What to work on
Retype, exactly and with both ends included, the lines below from the one containing "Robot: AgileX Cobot" through the end; omit the pictures.
+---+
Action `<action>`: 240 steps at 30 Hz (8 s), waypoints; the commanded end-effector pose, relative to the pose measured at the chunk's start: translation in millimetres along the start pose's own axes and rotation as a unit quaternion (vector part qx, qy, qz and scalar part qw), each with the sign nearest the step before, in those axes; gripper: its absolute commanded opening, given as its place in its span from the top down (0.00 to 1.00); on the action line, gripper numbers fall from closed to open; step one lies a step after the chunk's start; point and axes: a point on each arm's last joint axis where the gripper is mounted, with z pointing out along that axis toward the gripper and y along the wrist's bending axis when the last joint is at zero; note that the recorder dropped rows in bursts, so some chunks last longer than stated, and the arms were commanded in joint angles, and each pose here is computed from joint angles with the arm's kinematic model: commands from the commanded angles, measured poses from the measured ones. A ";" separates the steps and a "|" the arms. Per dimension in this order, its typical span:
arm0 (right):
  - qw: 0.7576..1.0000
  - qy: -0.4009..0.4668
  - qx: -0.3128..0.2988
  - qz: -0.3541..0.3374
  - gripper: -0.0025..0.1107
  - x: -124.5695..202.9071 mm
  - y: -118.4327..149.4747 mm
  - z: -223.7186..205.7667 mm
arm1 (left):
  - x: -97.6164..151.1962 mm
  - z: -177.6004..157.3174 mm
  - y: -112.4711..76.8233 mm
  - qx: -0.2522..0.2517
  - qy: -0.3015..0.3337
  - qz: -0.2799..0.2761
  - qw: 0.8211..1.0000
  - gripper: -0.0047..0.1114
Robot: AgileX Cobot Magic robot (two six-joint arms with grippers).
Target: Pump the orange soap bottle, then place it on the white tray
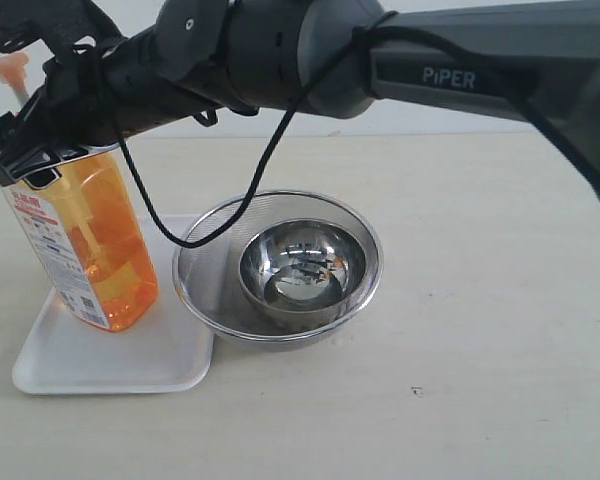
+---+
Written response
Robot: AgileX Cobot Magic robot (two six-joint arms with grippers).
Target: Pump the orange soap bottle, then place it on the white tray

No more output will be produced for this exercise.